• _TASK STATEMENT_
Lines to return, exactly: from the line with "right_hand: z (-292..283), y" to the line with "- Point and" in the entries below, both included.
-- Opening Marker --
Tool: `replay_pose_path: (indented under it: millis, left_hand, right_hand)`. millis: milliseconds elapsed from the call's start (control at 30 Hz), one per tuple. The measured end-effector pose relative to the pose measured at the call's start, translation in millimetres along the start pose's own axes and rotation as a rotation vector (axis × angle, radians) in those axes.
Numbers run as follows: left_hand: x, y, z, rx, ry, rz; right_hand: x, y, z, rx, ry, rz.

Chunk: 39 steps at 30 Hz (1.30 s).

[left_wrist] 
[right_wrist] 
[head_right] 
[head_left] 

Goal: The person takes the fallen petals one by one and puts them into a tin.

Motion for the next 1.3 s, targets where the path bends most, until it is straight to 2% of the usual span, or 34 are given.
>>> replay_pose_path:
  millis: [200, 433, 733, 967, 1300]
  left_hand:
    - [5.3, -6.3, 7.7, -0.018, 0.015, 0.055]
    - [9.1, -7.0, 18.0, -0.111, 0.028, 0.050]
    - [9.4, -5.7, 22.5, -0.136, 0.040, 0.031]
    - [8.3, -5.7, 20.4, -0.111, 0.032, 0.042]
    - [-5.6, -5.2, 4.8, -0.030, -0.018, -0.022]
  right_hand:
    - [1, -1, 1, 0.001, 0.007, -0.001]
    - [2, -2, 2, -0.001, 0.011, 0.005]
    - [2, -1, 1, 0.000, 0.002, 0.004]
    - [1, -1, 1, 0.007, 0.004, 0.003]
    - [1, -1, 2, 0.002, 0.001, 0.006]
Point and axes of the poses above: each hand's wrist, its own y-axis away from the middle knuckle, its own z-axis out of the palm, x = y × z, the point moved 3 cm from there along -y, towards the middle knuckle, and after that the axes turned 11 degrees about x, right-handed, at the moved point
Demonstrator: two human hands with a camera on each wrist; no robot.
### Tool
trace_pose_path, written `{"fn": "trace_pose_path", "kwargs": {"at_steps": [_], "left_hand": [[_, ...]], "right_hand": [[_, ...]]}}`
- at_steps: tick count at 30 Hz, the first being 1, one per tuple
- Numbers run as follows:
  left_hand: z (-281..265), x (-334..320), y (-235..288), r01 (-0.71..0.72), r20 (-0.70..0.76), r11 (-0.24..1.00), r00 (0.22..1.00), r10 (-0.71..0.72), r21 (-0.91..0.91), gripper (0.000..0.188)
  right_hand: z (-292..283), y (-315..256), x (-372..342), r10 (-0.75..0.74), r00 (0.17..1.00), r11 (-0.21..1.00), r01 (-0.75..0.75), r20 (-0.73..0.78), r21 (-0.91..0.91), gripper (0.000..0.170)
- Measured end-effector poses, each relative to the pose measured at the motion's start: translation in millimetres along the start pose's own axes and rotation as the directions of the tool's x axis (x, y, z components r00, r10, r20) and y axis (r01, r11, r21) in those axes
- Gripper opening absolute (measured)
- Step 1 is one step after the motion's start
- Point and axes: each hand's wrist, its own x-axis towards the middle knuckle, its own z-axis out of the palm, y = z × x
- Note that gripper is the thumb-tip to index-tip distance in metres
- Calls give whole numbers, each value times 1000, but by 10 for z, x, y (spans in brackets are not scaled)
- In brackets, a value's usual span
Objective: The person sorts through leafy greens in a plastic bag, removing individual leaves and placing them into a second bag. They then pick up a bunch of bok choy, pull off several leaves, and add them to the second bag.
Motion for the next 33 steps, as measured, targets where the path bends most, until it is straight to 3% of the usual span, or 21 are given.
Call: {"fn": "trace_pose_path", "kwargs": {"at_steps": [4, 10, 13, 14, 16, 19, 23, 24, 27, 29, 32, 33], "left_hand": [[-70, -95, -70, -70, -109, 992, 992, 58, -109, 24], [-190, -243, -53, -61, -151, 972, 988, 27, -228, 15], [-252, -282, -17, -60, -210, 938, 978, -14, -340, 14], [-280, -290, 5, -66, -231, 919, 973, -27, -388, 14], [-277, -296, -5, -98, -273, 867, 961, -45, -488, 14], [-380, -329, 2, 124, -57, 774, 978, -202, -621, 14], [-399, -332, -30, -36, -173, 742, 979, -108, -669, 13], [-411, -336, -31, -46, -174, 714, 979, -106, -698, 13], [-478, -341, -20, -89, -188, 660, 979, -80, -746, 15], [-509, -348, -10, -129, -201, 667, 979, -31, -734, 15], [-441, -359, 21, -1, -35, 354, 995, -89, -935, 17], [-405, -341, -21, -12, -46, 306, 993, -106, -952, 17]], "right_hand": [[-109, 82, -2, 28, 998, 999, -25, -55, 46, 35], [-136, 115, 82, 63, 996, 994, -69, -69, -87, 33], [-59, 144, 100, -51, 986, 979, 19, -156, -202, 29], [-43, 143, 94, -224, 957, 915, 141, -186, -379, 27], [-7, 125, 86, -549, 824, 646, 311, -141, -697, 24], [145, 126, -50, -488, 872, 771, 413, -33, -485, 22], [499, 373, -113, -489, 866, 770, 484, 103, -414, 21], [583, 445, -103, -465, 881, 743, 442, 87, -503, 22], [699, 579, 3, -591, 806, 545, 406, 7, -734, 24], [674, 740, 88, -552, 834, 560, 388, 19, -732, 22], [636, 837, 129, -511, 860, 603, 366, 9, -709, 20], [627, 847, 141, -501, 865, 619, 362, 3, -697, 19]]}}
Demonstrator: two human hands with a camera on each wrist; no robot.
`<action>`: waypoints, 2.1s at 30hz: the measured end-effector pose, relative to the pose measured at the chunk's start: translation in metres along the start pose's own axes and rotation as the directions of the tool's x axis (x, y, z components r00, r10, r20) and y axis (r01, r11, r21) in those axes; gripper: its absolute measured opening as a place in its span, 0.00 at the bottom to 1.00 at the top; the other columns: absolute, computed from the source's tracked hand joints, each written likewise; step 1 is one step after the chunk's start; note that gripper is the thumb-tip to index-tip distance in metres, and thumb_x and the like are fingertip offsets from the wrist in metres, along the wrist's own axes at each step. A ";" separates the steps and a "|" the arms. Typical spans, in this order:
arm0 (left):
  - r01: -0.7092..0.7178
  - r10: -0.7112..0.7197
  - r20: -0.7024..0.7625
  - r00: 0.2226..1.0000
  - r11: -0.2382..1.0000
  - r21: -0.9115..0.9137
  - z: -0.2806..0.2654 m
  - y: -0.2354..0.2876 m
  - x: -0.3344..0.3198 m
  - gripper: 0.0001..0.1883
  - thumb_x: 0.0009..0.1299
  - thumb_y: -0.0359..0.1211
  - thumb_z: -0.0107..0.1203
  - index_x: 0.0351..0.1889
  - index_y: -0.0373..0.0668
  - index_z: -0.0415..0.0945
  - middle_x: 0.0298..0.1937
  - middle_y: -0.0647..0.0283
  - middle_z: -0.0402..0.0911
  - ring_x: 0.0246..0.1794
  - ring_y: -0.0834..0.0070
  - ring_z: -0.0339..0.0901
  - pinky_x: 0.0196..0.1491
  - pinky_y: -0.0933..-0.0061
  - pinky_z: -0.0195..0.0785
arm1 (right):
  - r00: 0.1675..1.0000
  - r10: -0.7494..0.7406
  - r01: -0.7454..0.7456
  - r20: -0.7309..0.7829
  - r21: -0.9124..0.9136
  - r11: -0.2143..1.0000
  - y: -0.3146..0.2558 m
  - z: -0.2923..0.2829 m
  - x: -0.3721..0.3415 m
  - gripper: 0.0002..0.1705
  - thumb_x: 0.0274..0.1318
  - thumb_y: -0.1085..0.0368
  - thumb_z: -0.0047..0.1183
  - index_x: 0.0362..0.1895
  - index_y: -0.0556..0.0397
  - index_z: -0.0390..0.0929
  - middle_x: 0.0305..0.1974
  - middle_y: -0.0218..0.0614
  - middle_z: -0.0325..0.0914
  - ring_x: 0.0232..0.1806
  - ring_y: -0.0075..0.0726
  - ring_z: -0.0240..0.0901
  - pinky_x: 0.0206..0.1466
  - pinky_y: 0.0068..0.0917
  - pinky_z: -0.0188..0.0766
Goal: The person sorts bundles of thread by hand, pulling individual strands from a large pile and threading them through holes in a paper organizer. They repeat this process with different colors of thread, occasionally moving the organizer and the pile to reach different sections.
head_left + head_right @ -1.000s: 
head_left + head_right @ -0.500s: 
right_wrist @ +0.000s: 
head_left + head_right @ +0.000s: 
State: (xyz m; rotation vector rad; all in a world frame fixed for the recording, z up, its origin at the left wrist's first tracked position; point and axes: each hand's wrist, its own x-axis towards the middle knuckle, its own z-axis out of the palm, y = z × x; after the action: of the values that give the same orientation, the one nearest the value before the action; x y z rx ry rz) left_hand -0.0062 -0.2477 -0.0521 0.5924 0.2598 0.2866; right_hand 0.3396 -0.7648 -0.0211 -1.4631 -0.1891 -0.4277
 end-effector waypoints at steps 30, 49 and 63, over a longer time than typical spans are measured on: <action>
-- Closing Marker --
• _PROBLEM SOLUTION_
  right_hand: z (-292..283), y (-315..256), x (-372..342), r10 (-0.75..0.74), r00 (0.17..1.00), r11 (-0.21..1.00), r01 (-0.75..0.75), r20 (-0.73..0.78), r21 (-0.91..0.91), gripper (0.000..0.170)
- Measured end-effector poses, each relative to the pose measured at the motion's start: translation in millimetres along the start pose's own axes and rotation as the directions of the tool's x axis (x, y, z components r00, r10, r20) and y axis (r01, r11, r21) in those axes
- Gripper opening absolute (measured)
- Step 1 is one step after the motion's start
- Point and axes: each hand's wrist, its own x-axis towards the middle knuckle, its own z-axis out of the palm, y = z × x

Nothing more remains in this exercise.